The other day I was making some hotel reservations, and set them up with two different hotel chains. One is universally pet-friendly (we often travel with a dog), and you can call the hotel you want to stay at and talk with the desk clerk directly to make your reservation. The clerk gets into their reservation system and takes your information and usually there’s no problem, although if you call at a busy time it can be a little stressful on the clerk.
The other chain makes all phone reservations through a centralized phone system—if you call the individual motel, the desk clerk transfers you to the same reservation number you can call directly. Recently this chain transitioned to a computerized voice-recognition system—your voice is unheard by human ears when you dial the number. It didn’t go well.
I suppose those familiar with the robotic phone-tree industry could name the company that makes this system by the way it sounds. It has a friendly female voice saying, “Okay, what can we do for you? Tell me if you want to make a reservation,” etc. At first I hoped I’d eventually get to talk with a live human, because my experience with these robot voices has been mixed at best. Maybe it’s my tone of voice, maybe it’s my Southern background, but unless the computer is asking for simple yes-or-no answers, I don’t have much luck with them.
It asked me for the place I wanted to stay and what day and how many nights. I tried to tell it—twice, in fact—but all I got back was this peculiar fast clicking (“pip-pop-pip-pop”) which I have to believe is what the system puts on the line instead of Muzak while it’s trying to puzzle out what you said, and then it asked the same question all over again. Finally I hung up and used the chain’s website to make the reservation, which may be what they want people to do anyway—I’m sure it’s a lot less trouble to them than their robot telephone operators.
This is an up-close and personal encounter with something that is only going to get worse—or better, depending on your point of view—in the future.
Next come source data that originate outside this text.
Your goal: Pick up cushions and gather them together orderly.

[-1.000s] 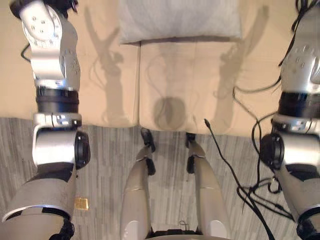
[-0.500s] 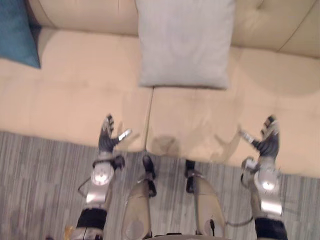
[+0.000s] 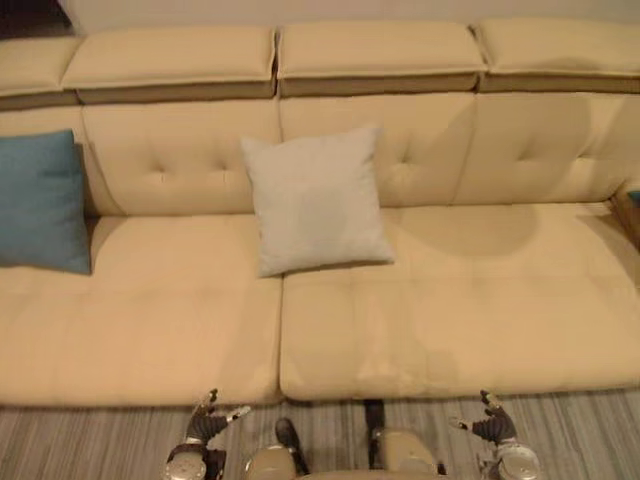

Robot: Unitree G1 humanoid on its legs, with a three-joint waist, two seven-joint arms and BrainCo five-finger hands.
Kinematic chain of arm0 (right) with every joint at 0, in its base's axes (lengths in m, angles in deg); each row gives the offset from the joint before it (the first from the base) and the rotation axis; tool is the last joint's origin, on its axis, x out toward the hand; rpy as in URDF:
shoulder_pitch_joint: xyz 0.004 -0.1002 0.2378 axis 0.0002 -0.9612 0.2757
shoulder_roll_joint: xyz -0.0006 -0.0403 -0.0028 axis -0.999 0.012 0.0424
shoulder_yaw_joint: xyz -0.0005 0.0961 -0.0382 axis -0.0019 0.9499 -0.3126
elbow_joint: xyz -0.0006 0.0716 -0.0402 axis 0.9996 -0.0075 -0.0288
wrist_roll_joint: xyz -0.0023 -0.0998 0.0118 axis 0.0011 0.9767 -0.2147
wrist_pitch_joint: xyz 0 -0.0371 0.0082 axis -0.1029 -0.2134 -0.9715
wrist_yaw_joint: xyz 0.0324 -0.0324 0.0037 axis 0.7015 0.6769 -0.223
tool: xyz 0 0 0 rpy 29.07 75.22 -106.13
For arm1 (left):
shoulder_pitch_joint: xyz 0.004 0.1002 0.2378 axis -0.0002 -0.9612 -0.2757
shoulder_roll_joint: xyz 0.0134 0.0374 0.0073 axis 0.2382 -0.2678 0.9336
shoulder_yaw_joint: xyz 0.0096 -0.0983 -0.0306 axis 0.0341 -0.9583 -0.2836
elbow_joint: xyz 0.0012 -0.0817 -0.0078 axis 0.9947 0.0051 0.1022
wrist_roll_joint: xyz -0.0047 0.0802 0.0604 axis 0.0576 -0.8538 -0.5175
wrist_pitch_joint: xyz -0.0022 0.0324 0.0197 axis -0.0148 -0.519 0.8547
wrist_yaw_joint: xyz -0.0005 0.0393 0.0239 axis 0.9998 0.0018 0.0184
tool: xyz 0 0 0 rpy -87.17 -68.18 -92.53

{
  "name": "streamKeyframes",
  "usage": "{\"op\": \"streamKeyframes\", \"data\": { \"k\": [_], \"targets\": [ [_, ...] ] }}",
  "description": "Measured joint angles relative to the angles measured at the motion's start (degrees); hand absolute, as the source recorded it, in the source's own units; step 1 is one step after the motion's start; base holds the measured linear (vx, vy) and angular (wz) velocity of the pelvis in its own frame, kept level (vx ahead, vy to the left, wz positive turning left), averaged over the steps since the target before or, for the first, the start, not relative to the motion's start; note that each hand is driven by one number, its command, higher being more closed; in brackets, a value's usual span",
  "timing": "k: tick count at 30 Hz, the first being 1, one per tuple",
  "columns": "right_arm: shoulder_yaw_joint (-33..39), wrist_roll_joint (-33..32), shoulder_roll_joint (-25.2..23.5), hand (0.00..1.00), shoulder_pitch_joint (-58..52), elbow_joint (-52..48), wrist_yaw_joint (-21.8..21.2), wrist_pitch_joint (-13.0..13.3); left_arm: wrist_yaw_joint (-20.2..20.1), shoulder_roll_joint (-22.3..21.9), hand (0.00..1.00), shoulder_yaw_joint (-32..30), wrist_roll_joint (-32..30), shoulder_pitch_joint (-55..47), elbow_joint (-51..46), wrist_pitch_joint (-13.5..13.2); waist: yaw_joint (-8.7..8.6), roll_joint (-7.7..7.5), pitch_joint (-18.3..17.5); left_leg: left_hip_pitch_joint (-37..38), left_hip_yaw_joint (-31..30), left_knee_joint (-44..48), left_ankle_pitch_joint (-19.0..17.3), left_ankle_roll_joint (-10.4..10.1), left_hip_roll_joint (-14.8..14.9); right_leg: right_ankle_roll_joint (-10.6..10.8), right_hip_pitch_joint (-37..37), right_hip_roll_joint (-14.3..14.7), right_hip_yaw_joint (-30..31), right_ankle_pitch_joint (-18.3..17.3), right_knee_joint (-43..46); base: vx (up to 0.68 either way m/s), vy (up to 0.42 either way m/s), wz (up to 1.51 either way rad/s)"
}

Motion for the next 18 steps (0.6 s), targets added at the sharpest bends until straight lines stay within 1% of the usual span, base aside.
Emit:
{"op": "streamKeyframes", "data": {
  "k": [1,2,3,4,5,6,7,8,9,10,11,12,13,14,15,16,17,18],
  "targets": [
    [-0.1,-0.1,0.0,0.0,0.0,0.0,0.0,-0.2,-0.1,0.0,0.0,0.0,0.0,0.0,0.0,0.1,0.09,-0.01,0.0,-0.2,0.0,1.6,-0.8,0.1,0.4,0.1,0.0,0.1,0.5,0.0,0.2,-0.08,0.07,-0.51],
    [-0.2,-0.1,0.0,0.0,0.1,-0.1,0.0,-0.6,-0.1,0.0,0.0,0.0,0.0,0.2,-0.1,0.1,0.27,-0.19,0.1,-1.3,0.0,5.9,-3.3,0.4,1.5,0.7,0.1,0.7,1.8,0.4,0.4,-0.1,0.069,-0.41],
    [-0.4,-0.2,-0.1,0.0,0.2,-0.2,0.0,-0.7,-0.1,0.0,0.0,0.0,0.0,0.3,-0.3,0.1,0.3,-0.45,0.3,-1.8,0.2,7.6,-4.2,0.5,1.9,1.0,0.0,0.9,2.3,0.6,0.4,-0.12,0.106,-0.5],
    [-0.9,-0.2,-0.2,0.0,0.6,-0.3,0.0,-1.0,-0.1,0.0,0.0,0.0,0.0,0.4,-0.7,0.0,0.4,-0.23,0.4,-3.4,0.3,11.0,-5.8,0.9,2.9,1.7,-0.3,1.2,3.2,1.2,1.0,-0.07,0.086,-0.31],
    [-1.3,-0.3,-0.2,0.0,0.8,-0.4,0.1,-1.0,-0.1,0.1,0.0,0.0,0.0,0.4,-1.0,0.0,0.39,-0.41,0.6,-4.2,0.5,12.3,-6.4,1.2,3.1,2.2,-0.6,1.3,3.4,1.5,1.1,-0.12,0.126,-0.39],
    [-2.2,-0.7,-0.2,0.0,0.8,-0.9,0.1,-1.0,-0.2,0.1,0.0,0.0,0.0,0.4,-1.7,0.0,0.49,-0.78,0.5,-6.0,1.2,14.4,-7.0,2.1,4.1,4.2,-2.1,1.4,4.1,3.5,1.1,-0.23,0.156,-0.37],
    [-3.1,-1.4,-0.5,0.0,1.1,-1.2,0.1,-1.0,-0.1,0.1,0.0,-0.1,0.0,0.4,-3.2,0.0,0.76,0.07,0.9,-8.1,2.7,15.0,-6.7,3.8,5.4,6.7,-5.2,1.4,3.3,3.4,4.2,-0.22,0.135,-0.29],
    [-3.2,-1.5,-0.7,0.0,1.4,-1.3,0.1,-1.0,0.0,0.1,0.0,-0.1,0.1,0.7,-3.3,0.0,0.73,-0.3,1.0,-8.5,2.6,15.0,-6.7,4.1,5.5,5.3,-6.8,1.2,1.9,1.3,9.6,-0.24,0.136,-0.07],
    [-3.0,-2.6,-1.4,0.0,1.0,-1.4,0.1,-1.1,0.0,0.0,0.0,0.0,0.3,1.1,-3.3,0.1,0.73,0.15,1.7,-8.2,2.5,14.7,-6.3,4.6,5.5,3.2,-8.8,0.3,-0.9,-4.1,22.0,-0.18,0.087,0.13],
    [-3.0,-3.1,-2.2,0.0,0.0,-1.4,0.1,-1.1,0.1,-0.1,0.0,0.5,0.6,1.0,-3.4,0.3,1.03,-0.27,1.5,-7.0,2.4,13.7,-5.4,4.8,5.1,3.3,-8.1,-0.9,-2.1,-9.0,33.0,-0.18,0.087,0.14],
    [-3.0,-3.2,-2.6,0.0,-0.2,-1.4,0.1,-1.1,0.1,-0.1,0.0,0.6,0.7,0.5,-3.5,0.4,1.09,-0.55,1.4,-6.9,2.3,13.2,-5.0,4.9,4.7,3.6,-7.5,-1.4,-2.2,-10.3,36.3,-0.16,0.011,0.2],
    [-3.1,-3.2,-3.3,0.0,-0.7,-1.7,0.2,-1.0,0.1,-0.1,0.0,0.9,0.8,-0.2,-4.8,0.6,1.11,-1.14,1.0,-6.9,1.7,12.0,-4.2,5.4,3.8,4.5,-5.5,-2.4,-2.1,-12.8,42.1,-0.17,-0.072,0.31],
    [-3.1,-3.4,-3.7,0.0,-1.2,-1.8,0.2,-1.0,0.2,-0.2,0.0,0.8,0.8,-0.1,-5.6,0.8,1.24,-1.86,0.5,-7.0,1.1,10.6,-2.8,5.2,2.8,5.9,-3.4,-3.1,-1.5,-14.4,45.3,-0.19,-0.101,0.31],
    [-3.0,-3.6,-3.7,0.0,-1.1,-1.8,0.2,-0.9,0.2,-0.3,0.0,0.8,0.8,0.0,-5.9,0.8,1.48,-2.11,0.4,-7.5,1.1,10.1,-2.2,5.1,2.5,6.3,-2.2,-3.1,-1.1,-14.9,45.2,-0.17,-0.145,0.19],
    [-3.0,-3.7,-3.5,0.0,-0.8,-2.1,0.3,-0.8,0.6,-0.8,0.0,0.6,0.9,0.1,-6.7,1.0,2.23,-2.78,-0.1,-9.3,0.8,9.8,-0.1,5.4,1.7,6.4,0.7,-3.3,0.2,-16.2,40.4,-0.16,-0.163,0.03],
    [-2.9,-3.9,-3.2,0.0,0.3,-1.8,0.4,-0.8,1.0,-1.7,0.0,0.2,0.9,0.3,-6.6,1.1,2.32,-3.22,-0.5,-10.7,0.6,9.7,1.9,4.9,1.6,5.9,2.3,-2.8,0.2,-19.3,35.1,-0.24,-0.177,-0.12],
    [-2.7,-5.3,-2.7,0.0,2.3,-1.7,1.4,-0.9,1.3,-3.0,0.0,0.3,1.3,0.3,-6.6,1.2,2.83,-2.08,-0.4,-12.4,0.6,7.5,4.9,4.5,1.6,3.3,3.3,-1.7,0.0,-21.4,28.1,-0.23,-0.148,-0.18],
    [-2.6,-5.8,-2.4,0.0,3.5,-1.8,1.9,-0.8,1.3,-3.7,0.0,0.3,1.5,0.4,-6.6,1.2,3.22,-1.45,0.0,-13.1,0.4,5.5,6.9,4.1,1.7,1.6,3.9,-1.2,-0.9,-22.4,23.8,-0.2,-0.115,-0.19]
  ]
}}
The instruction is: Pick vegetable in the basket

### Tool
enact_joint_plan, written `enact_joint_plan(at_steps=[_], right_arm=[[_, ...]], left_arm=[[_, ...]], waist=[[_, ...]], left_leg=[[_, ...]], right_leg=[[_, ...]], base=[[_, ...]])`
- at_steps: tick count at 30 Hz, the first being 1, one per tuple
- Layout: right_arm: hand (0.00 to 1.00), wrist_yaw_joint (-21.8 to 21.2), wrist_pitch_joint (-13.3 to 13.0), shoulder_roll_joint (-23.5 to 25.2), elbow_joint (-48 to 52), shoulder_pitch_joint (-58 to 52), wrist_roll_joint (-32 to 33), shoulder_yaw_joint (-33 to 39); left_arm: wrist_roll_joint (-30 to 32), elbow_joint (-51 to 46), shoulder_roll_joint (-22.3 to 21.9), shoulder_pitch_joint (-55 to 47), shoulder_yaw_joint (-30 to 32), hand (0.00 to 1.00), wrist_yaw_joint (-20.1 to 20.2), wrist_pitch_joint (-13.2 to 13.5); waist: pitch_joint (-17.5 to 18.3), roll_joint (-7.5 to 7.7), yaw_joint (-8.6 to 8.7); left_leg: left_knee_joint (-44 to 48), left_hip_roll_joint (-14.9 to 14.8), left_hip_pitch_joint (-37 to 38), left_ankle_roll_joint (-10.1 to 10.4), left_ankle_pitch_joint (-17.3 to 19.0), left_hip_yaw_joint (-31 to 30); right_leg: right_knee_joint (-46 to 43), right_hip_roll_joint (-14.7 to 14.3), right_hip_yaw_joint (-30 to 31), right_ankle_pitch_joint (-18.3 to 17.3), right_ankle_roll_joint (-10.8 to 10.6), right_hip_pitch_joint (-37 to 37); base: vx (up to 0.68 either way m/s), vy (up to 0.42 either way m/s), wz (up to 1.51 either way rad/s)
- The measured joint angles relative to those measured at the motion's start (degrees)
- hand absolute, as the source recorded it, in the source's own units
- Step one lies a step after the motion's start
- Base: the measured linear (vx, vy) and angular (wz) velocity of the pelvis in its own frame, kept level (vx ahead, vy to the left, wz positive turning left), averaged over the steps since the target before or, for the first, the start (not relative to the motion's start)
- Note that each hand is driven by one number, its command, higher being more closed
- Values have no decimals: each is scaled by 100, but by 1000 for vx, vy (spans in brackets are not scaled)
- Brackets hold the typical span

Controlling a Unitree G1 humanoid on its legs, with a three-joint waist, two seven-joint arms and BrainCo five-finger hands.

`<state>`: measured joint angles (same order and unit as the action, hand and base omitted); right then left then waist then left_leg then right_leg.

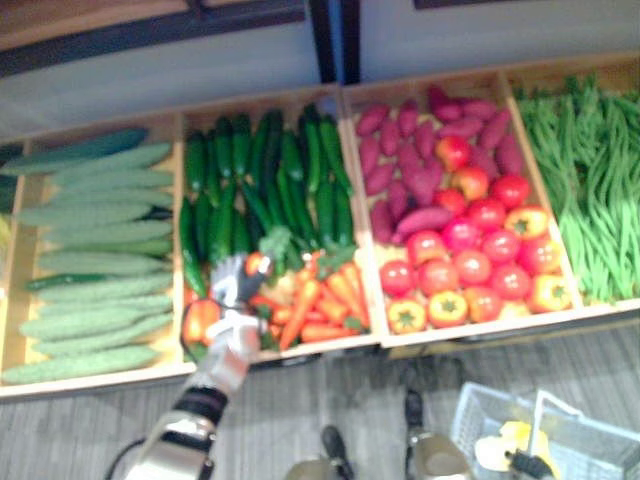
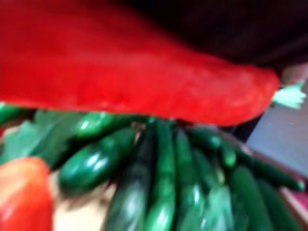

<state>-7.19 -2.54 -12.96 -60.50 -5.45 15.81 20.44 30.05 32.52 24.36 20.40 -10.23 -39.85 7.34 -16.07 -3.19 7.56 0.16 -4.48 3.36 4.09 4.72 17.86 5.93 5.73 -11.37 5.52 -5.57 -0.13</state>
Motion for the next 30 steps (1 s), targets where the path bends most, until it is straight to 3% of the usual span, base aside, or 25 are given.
enact_joint_plan(at_steps=[7,11,14,16,18,19,20,21,22,23,25,27,28,29,30], right_arm=[[100,-20,-63,60,146,-409,12,160],[100,-15,-68,67,163,-550,82,145],[100,54,-73,77,218,-596,141,101],[100,106,-73,76,375,-631,221,-99],[100,209,-70,55,433,-561,221,-425],[100,233,-70,-7,527,-439,216,-729],[100,222,-71,-131,614,-254,203,-971],[100,196,-70,-209,615,-202,201,-1044],[100,190,-72,-301,717,-117,204,-1103],[100,193,-71,-341,916,-95,225,-1100],[100,183,-73,-277,1207,-111,226,-1106],[100,175,-77,-224,1486,-227,225,-1212],[100,176,-75,-134,1637,-267,225,-1245],[100,184,-73,-3,1847,-271,220,-1264],[100,198,-76,55,1954,-266,220,-1304]], left_arm=[[82,-579,4,-304,28,100,-519,121],[460,-1044,18,-419,130,100,-919,92],[447,-1549,18,-627,129,100,-931,221],[365,-2130,-1,-951,116,100,-834,391],[286,-2748,-94,-1346,84,100,-642,446],[199,-3100,-229,-1630,80,100,-548,459],[152,-3389,-367,-1894,28,100,-400,453],[152,-3477,-430,-2017,-39,100,-334,455],[130,-3466,-503,-2123,-256,100,-149,470],[-4,-3343,-618,-2116,-443,100,74,486],[-91,-3050,-707,-1993,-695,100,361,564],[-182,-2833,-757,-1990,-967,100,536,648],[-181,-2670,-845,-1992,-1121,100,620,668],[-175,-2571,-897,-1986,-1258,100,667,668],[-169,-2530,-924,-1986,-1305,100,693,678]], waist=[[408,-41,-42],[677,-16,-49],[737,-3,-57],[760,24,-183],[817,116,-353],[871,189,-504],[864,170,-645],[885,114,-681],[1023,-87,-686],[1055,-158,-590],[1056,-51,-523],[1064,5,-441],[1060,114,-451],[1070,92,-449],[1067,91,-447]], left_leg=[[-19,-63,186,-2,2,16],[-20,-86,208,-6,-1,33],[-69,-97,301,-1,-2,82],[69,-125,367,14,85,190],[841,-139,88,-128,334,-157],[1573,-103,-276,-320,503,-685],[2102,-78,-535,-311,868,-1300],[2225,-73,-585,-253,1013,-1592],[2201,-129,-511,-191,1276,-1853],[1935,-168,-315,-125,1519,-1767],[1763,-79,-192,-136,1522,-1390],[1762,11,-185,-173,1529,-1131],[1742,29,-186,-230,1528,-856],[1731,19,-204,-275,1501,-616],[1680,-13,-201,-313,1472,-501]], right_leg=[[8,-64,-75,-10,18,203],[15,-84,-77,-11,22,229],[16,-112,-18,-22,39,261],[16,-190,371,-20,85,219],[1,-288,884,43,159,49],[-38,-308,1316,72,205,-105],[-93,-417,1807,110,225,-268],[-99,-527,1996,113,224,-319],[-67,-693,2211,249,185,-384],[8,-770,2376,333,117,-386],[10,-682,2614,440,25,-499],[8,-546,2580,482,17,-628],[-8,-434,2248,433,87,-775],[-265,-337,1675,177,449,-986],[-469,-299,1341,7,677,-1132]], base=[[-54,-25,3],[-57,-23,-1],[-26,-16,-14],[-11,-7,-70],[-19,-50,-124],[-53,-69,-192],[-74,-37,-203],[-90,64,-197],[-74,131,-146],[-62,150,-122],[-80,152,-91],[-77,120,-85],[-61,111,-95],[-58,108,-96],[-28,77,-92]])
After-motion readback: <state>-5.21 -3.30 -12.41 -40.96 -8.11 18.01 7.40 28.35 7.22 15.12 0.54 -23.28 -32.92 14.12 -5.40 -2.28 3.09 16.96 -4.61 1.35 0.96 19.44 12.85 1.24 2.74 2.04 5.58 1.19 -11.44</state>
I’m talking about the replacement of people with technology in a wide variety of jobs. In a recent issue of The New Yorker magazine, Elizabeth Kolbert reviews a number of books concerned with the recent advances in artificial intelligence (AI), and the effects this is going to have on the the job market, the economy, and society in general.
This isn’t going to happen overnight. Paradoxically, it’s easier to program a computer to diagnose certain types of diseases with expert systems than it is to teach one how to fold towels. Kolbert cites an experiment at U. C. Berkeley with a robot that learned to fold a towel—after practicing, it got its time down to twenty-five minutes per towel. In that regard, at least, Rosie the Robot isn’t going to replace hotel housemaids any time soon.
On the other hand, if you work in a phone-answering “boiler room,” you have reason to be worried, although my own experience with the robotic reservation clerk shows there is still a place for humans on the other end of the line. Kolbert classifies jobs into four types: manual routine jobs (e. g. folding towels or working on an assembly line), cognitive routine jobs (e. g. keeping track of a warehouse inventory), manual nonroutine jobs (e. g. home health care or brain surgery), and cognitive nonroutine jobs (e. g. developing a new AI system). Both types of routine jobs, where you can basically write an algorithm about what to do in any given situation, are ripest for replacement by robots and AI software.
The fear that humans will lose their jobs to machines goes back at least to the 1700s, when mechanical looms and spinning jennies began to replace weavers and the one-person spinning wheel. But until recently, industrialization produced at least as many new jobs as the old ones it eliminated, if not more.
The problem now is that many new firms that attract billions in capital now operate with essentially nobody. Kolbert cites an extreme example: the messaging firm Whatsapp, with its fifty-five employees, was bought by Facebook in 2014 for twenty-two billion dollars. That’s four hundred million dollars per employee. When I told my wife about it, she said, “Well, I hope they didn’t lose their jobs when they got bought out.” I hope not either. Maybe the janitor did, but you can rest assured that some of that twenty-two billion found its way into the pockets of at least a few of those people.
Leaving lottery-like occurrences aside, the point is that both software-based and manufacturing enterprises are finding ways to do what they need to do with fewer and fewer warm bodies who are not in the upper echelon of the cognitive non-routine class. The few people they still need—lawyers, managers, creative people, and other “symbolic manipulators,” in George Gilder’s phrase—may form the future ruling class of what software developer Martin Ford calls “techno-feudalism.”
But even feudal lords needed their serfs to work their lands. The ruling class of the future will have no need for anyone not in their class, except as consumers. Most of the authorities Kolbert cites figure that the best we can do with the vast majority of us ordinary mortals who have no aptitude for programming, management, the law, or high finance, is to pension us off with guaranteed incomes, or something that amounts to that, and hope we don’t decide to up and storm the castle some day.
Next week I plan to look at an alternate view of the same problem, written during the depths of the Great Depression, but I’ve run out of space today. In the meantime, if you have a job, be grateful for it, and share some of what you have with those less fortunate.